*** Opening EXTRACTED INFORMATION ***

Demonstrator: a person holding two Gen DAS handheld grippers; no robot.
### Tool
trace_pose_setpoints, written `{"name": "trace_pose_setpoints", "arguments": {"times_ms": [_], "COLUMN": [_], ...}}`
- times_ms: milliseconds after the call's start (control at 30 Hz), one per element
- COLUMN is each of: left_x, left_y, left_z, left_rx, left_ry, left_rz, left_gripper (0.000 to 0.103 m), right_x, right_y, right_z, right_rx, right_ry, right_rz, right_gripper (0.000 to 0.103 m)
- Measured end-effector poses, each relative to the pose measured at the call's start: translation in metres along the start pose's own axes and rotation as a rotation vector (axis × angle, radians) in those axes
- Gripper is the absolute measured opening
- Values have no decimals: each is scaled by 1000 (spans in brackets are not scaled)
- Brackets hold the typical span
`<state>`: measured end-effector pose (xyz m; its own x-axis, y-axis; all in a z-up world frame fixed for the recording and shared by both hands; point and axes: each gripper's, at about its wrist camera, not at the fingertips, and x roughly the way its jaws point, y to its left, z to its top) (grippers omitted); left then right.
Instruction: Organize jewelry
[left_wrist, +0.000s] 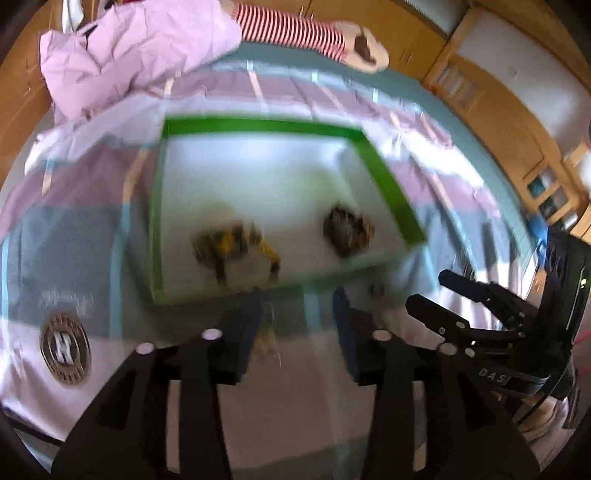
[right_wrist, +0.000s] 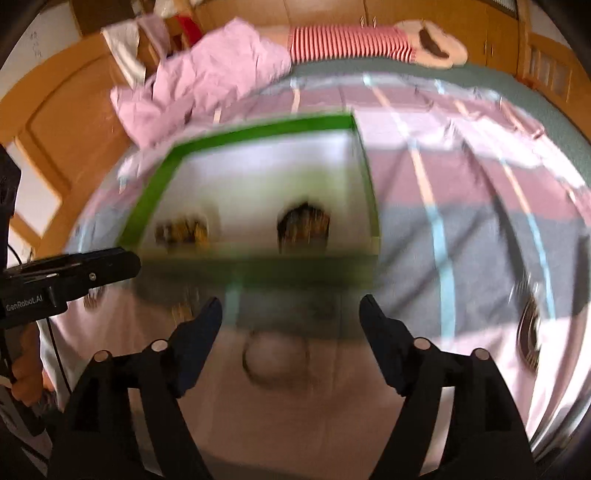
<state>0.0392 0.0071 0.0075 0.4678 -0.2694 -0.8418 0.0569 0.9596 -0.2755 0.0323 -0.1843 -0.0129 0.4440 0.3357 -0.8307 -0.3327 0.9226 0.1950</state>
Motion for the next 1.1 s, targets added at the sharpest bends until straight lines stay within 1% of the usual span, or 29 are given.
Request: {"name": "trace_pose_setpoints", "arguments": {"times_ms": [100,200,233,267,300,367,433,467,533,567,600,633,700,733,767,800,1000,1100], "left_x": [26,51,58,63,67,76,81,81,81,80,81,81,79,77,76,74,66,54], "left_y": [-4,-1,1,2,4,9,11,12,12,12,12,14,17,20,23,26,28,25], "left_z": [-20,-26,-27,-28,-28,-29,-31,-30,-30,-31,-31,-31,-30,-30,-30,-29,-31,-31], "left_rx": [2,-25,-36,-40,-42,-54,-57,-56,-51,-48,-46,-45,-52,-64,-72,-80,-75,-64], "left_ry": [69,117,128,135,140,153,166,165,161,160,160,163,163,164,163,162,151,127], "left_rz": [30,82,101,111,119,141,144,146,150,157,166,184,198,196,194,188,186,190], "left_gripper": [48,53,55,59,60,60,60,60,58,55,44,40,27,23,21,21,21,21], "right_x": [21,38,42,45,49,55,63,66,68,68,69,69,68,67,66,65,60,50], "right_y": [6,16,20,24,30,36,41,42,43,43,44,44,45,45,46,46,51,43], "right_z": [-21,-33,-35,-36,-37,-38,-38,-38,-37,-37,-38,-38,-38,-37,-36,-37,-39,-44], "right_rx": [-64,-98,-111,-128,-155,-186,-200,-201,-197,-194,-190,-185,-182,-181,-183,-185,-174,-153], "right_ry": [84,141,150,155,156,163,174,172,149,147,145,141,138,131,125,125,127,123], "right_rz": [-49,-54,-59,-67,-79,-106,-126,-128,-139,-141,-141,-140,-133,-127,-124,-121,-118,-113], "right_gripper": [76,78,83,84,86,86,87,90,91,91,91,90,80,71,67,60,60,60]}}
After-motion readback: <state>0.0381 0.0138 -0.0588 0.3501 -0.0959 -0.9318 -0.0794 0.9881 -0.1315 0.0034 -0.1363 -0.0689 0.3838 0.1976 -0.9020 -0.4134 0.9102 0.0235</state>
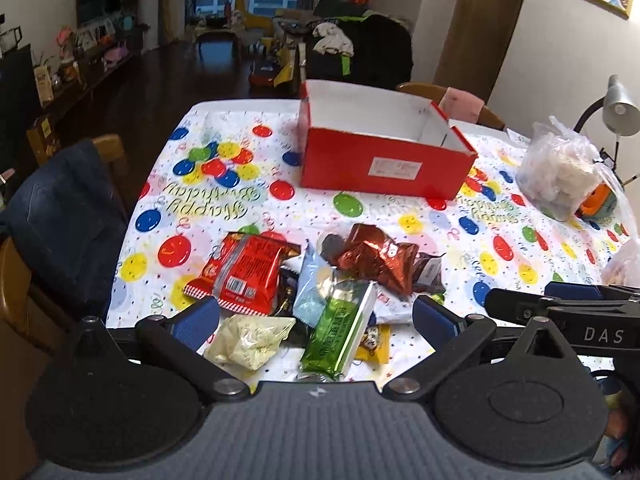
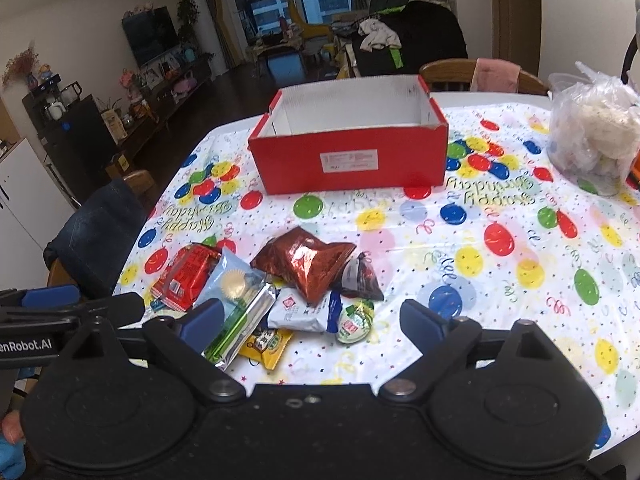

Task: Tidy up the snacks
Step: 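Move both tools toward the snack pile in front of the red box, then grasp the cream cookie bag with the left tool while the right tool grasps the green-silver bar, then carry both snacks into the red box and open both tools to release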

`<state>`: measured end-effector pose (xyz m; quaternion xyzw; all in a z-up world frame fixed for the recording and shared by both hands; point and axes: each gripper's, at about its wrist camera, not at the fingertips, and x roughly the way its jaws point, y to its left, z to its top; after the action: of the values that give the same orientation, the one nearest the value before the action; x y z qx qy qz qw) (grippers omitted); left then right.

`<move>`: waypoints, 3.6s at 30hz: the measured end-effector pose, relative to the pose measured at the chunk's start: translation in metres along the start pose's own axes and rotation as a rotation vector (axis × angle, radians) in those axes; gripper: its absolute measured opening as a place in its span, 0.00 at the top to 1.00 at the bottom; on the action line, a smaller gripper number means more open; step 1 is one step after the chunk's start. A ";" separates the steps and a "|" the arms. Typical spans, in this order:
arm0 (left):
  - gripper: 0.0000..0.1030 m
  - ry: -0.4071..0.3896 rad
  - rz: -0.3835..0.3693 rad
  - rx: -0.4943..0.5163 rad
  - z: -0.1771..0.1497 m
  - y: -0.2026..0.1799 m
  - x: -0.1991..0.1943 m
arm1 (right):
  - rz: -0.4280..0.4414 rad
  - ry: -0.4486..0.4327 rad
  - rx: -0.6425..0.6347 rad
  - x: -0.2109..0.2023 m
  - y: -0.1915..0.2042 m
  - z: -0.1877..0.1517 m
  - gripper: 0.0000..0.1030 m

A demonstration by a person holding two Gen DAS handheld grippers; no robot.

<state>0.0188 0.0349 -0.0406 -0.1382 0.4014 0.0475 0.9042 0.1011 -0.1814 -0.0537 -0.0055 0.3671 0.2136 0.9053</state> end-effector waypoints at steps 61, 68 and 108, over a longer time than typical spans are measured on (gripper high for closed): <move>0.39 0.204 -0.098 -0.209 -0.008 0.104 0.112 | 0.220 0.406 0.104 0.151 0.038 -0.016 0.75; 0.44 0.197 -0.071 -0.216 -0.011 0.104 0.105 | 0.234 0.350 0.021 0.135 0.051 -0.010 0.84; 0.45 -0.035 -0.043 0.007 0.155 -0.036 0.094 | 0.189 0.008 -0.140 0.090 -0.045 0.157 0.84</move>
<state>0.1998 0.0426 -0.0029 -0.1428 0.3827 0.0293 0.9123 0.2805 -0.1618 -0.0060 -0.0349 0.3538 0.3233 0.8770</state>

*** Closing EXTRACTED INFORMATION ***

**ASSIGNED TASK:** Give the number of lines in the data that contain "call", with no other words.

**FINAL ANSWER:** 2